Include in the reply only the lines from the start of the data below through the line containing "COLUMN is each", reproduced exactly and with no pictures.
--- The data Enclosed Below ---
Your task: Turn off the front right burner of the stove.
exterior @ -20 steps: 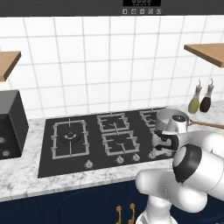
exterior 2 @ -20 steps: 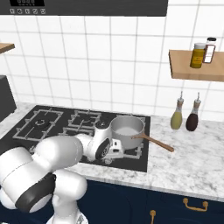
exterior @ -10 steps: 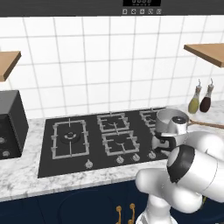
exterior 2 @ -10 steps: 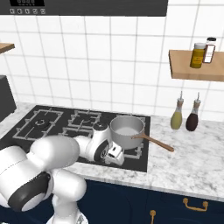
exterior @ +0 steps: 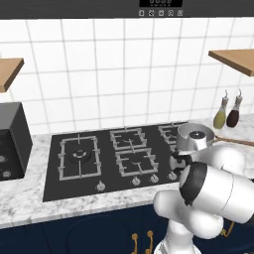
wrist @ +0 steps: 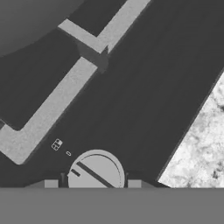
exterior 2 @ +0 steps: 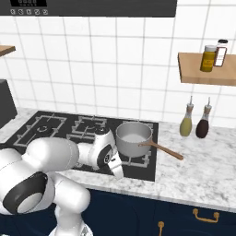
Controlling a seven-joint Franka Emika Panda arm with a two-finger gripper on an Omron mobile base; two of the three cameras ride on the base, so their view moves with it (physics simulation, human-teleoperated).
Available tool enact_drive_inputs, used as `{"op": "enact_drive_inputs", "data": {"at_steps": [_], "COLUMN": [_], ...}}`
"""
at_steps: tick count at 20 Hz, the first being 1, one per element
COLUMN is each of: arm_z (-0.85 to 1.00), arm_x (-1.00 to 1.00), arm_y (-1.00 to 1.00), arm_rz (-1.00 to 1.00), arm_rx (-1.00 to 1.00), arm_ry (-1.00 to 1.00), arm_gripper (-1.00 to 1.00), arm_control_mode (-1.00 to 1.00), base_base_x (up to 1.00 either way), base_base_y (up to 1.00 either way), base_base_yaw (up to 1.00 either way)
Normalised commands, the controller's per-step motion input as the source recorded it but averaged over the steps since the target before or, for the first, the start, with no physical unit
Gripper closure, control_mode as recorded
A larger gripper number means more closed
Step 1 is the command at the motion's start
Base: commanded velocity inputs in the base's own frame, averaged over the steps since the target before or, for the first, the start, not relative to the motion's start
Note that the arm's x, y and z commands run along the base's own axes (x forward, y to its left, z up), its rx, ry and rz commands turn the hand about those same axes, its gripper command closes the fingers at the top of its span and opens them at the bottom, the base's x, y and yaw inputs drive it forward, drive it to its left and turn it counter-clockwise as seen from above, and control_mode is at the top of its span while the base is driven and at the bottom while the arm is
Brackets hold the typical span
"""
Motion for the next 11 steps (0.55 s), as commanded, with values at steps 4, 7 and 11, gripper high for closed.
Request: {"op": "enact_drive_inputs", "data": {"at_steps": [4,7,11], "arm_z": [0.0,0.0,-0.18], "arm_x": [0.0,-0.01,0.0], "arm_y": [0.0,-0.01,0.0], "arm_rz": [-0.88,-0.87,-0.98], "arm_rx": [0.0,0.0,0.0], "arm_ry": [-0.09,-0.05,0.0], "arm_gripper": [1.0,1.0,1.0], "arm_control_mode": [-1.0,-1.0,-1.0], "base_base_x": [0.0,0.0,0.0], "base_base_y": [0.0,0.0,0.0], "base_base_yaw": [0.0,0.0,0.0]}}
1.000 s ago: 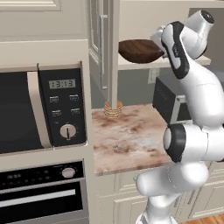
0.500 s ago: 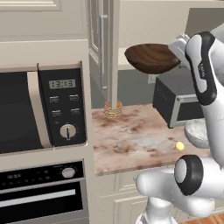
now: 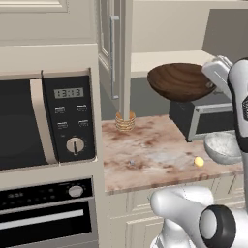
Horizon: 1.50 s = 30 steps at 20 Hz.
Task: Pick both bowls and place them on the counter. Then place the sugar cube in one bowl and place the egg in the other bowl.
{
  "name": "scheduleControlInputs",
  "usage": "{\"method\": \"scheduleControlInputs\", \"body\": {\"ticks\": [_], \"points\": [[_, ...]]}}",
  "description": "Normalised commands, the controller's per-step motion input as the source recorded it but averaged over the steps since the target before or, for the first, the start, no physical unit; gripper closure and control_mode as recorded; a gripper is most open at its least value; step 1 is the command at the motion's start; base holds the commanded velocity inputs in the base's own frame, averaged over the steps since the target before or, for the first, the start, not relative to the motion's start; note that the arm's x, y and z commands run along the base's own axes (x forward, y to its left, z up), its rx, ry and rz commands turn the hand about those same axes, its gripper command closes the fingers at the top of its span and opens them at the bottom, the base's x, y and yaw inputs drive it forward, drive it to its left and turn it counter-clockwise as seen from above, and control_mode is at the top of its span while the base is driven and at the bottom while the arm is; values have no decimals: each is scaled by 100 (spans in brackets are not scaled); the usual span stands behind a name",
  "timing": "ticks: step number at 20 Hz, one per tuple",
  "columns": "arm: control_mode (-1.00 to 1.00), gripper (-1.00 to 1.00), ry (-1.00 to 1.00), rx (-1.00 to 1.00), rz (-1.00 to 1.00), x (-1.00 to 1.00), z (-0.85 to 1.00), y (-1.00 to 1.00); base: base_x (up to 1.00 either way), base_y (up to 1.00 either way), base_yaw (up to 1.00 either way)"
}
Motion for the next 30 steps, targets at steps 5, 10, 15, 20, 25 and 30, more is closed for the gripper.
{"method": "scheduleControlInputs", "body": {"ticks": [5,10,15,20,25,30], "points": [[-100,100,1,-1,0,-52,-59,-1,0,0,0],[-100,100,6,-1,0,-24,-60,-3,0,0,0],[-100,100,17,-6,0,5,-68,0,0,0,0],[-100,100,16,-4,0,32,-59,0,0,0,0],[-100,100,6,-1,0,48,-57,0,0,0,0],[-100,100,0,0,0,49,-55,0,0,0,0]]}}
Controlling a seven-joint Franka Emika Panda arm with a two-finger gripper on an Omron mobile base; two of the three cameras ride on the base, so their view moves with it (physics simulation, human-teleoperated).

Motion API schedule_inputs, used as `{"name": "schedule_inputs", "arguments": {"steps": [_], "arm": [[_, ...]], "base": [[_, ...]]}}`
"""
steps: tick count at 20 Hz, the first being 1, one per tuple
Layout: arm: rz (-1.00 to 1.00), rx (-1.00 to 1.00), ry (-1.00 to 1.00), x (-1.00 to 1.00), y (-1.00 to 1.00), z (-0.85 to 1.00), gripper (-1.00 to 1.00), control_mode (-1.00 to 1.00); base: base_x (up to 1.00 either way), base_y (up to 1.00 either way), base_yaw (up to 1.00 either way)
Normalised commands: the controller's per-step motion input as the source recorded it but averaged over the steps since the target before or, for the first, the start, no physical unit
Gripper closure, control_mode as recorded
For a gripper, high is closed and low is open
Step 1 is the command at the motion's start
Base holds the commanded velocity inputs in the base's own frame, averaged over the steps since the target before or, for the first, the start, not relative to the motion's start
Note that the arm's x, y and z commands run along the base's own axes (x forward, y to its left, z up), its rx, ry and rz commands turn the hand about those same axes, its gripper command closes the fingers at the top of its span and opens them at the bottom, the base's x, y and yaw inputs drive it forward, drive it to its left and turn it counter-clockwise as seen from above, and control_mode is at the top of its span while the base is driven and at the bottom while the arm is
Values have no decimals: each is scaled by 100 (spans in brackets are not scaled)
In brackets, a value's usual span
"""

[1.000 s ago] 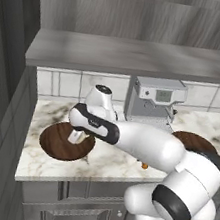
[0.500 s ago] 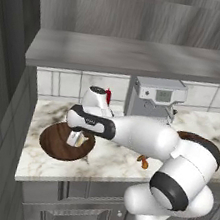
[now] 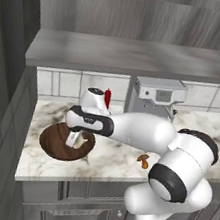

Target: Pick both bowls and place them on the counter. Then place the mushroom in one bowl and place the garlic in the other bowl.

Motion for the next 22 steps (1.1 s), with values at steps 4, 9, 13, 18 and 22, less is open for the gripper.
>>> {"name": "schedule_inputs", "arguments": {"steps": [4, 9, 13, 18, 22], "arm": [[0, 0, 2, 2, 4, -14, 100, -100], [0, 0, 3, 2, 4, -12, 100, -100], [0, 0, 4, 4, 9, -17, 100, -100], [0, -1, 5, 9, 13, -24, 100, -100], [0, -1, 6, 8, 18, -25, -100, -100]], "base": [[0, 0, 0], [0, 0, 0], [0, 0, 0], [0, 0, 0], [0, 0, 0]]}}
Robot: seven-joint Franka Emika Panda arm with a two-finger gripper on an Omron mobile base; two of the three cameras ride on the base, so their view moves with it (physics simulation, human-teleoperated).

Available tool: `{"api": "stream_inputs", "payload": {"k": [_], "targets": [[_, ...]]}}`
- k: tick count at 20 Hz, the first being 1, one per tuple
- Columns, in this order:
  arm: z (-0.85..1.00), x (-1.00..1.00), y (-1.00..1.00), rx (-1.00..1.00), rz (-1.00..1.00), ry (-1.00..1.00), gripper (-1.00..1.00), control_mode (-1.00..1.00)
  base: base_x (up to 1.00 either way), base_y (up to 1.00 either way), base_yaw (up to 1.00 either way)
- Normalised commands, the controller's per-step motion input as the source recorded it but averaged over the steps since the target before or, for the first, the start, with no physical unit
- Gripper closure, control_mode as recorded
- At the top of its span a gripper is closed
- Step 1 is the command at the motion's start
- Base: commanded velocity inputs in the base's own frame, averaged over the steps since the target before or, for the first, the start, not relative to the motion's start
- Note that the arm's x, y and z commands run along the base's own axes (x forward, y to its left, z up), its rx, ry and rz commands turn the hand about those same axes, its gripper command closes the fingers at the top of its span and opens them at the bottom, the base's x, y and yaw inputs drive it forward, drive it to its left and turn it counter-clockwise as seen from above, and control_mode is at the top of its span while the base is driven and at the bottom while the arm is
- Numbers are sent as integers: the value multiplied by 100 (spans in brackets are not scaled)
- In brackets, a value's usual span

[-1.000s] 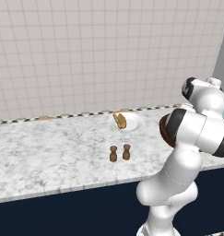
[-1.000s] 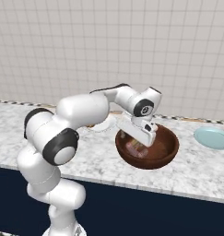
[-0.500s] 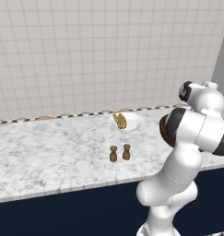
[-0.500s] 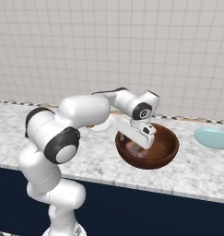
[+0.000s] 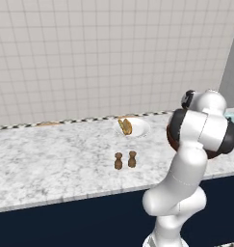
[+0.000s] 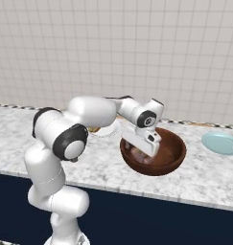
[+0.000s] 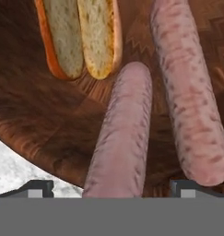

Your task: Place one bun and one sausage from the bowl on each plate.

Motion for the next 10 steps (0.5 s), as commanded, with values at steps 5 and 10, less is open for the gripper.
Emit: {"api": "stream_inputs", "payload": {"k": [5,10], "targets": [[-23,-3,1,0,0,7,-100,-100,0,0,0],[-7,-9,3,0,0,6,-100,-100,0,0,0]]}}
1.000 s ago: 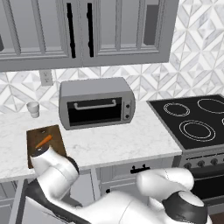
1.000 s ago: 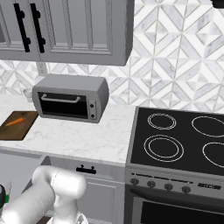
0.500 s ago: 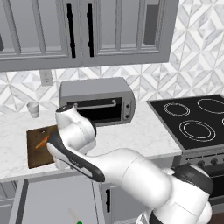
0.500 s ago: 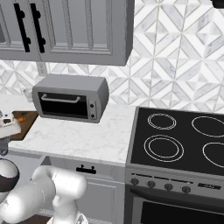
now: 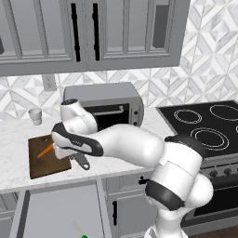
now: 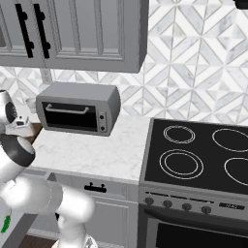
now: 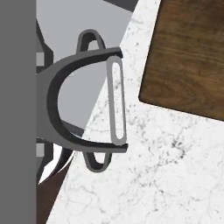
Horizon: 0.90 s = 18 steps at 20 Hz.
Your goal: Place the appropriate cutting tool for cutting the carrot skin on the cutting board.
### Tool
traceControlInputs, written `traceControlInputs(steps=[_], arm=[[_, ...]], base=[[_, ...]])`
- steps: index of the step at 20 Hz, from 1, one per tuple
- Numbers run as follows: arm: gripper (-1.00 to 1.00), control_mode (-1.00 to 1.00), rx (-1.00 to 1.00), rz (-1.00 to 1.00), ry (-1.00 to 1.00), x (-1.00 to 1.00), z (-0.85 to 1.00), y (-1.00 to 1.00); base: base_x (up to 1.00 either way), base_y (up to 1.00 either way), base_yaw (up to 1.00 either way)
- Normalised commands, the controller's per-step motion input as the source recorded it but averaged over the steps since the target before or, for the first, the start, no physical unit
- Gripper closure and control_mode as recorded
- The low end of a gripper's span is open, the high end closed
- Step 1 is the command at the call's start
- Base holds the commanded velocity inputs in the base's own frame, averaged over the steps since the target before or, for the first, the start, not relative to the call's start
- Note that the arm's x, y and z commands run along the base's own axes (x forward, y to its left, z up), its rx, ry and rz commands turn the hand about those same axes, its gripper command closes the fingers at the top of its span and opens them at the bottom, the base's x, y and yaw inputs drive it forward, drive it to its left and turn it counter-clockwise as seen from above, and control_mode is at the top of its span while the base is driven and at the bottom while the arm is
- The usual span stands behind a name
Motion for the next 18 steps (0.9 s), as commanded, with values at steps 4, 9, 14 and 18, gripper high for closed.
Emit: traceControlInputs(steps=[4, 9, 14, 18], arm=[[1.00, -1.00, 0.00, -0.12, -0.01, 0.63, -0.09, 0.50], [1.00, -1.00, 0.00, -0.13, -0.05, 0.34, -0.34, 0.66], [1.00, -1.00, 0.00, -0.13, -0.04, 0.38, -0.17, 0.29], [1.00, -1.00, 0.00, -0.11, 0.00, 0.24, -0.03, 0.00]], base=[[0.00, 0.00, 0.00], [0.00, 0.00, 0.00], [0.00, 0.00, 0.00], [0.00, 0.00, 0.00]])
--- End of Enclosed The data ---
— Solution to this problem —
Your task: Turn off the front right burner of the stove.
exterior @ -20 steps: 
exterior 2 @ -20 steps: 
exterior @ -10 steps: 
exterior 2 @ -10 steps: 
exterior @ +0 steps: 
wrist @ +0 steps: 
exterior 2 @ +0 steps: 
Controlling a seven-joint Franka Emika Panda arm with a two-finger gripper on an Omron mobile base; two of the three cameras ride on the base, so their view moves with it (physics simulation, human-teleoperated).
Available tool enact_drive_inputs, used as `{"op": "enact_drive_inputs", "data": {"at_steps": [_], "COLUMN": [_], ...}}`
"""
at_steps: tick count at 20 Hz, the first being 1, one per element
COLUMN is each of: arm_z (-0.85 to 1.00), arm_x (-1.00 to 1.00), arm_y (-1.00 to 1.00), arm_rz (-1.00 to 1.00), arm_rx (-1.00 to 1.00), arm_ry (-1.00 to 1.00), arm_gripper (-1.00 to 1.00), arm_control_mode (-1.00 to 1.00), base_base_x (up to 1.00 either way), base_base_y (up to 1.00 either way), base_base_yaw (up to 1.00 either way)

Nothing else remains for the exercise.